___ Given material

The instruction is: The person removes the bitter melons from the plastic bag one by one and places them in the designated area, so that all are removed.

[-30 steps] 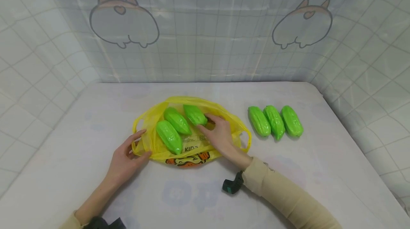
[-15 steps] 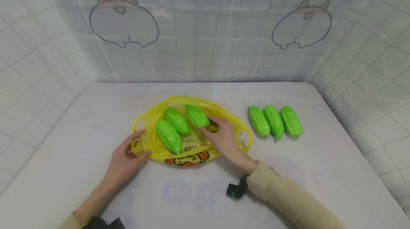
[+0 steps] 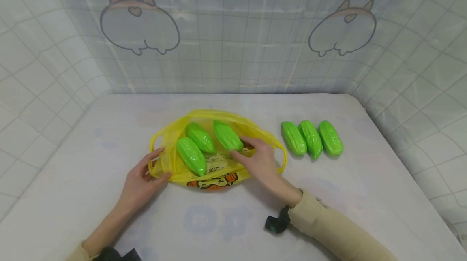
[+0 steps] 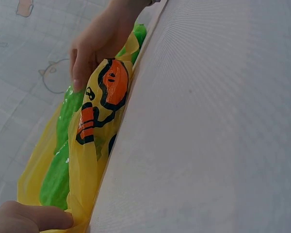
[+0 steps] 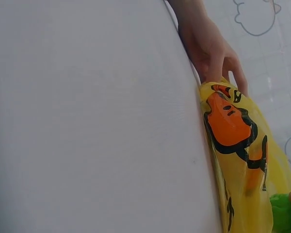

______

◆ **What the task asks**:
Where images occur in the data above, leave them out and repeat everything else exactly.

◆ **Result**:
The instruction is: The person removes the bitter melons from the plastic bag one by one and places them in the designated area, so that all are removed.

[-30 steps] 
[-15 steps] 
[+0 steps] 
[+0 steps] 
[+0 steps] 

This finishes the output for the exercise.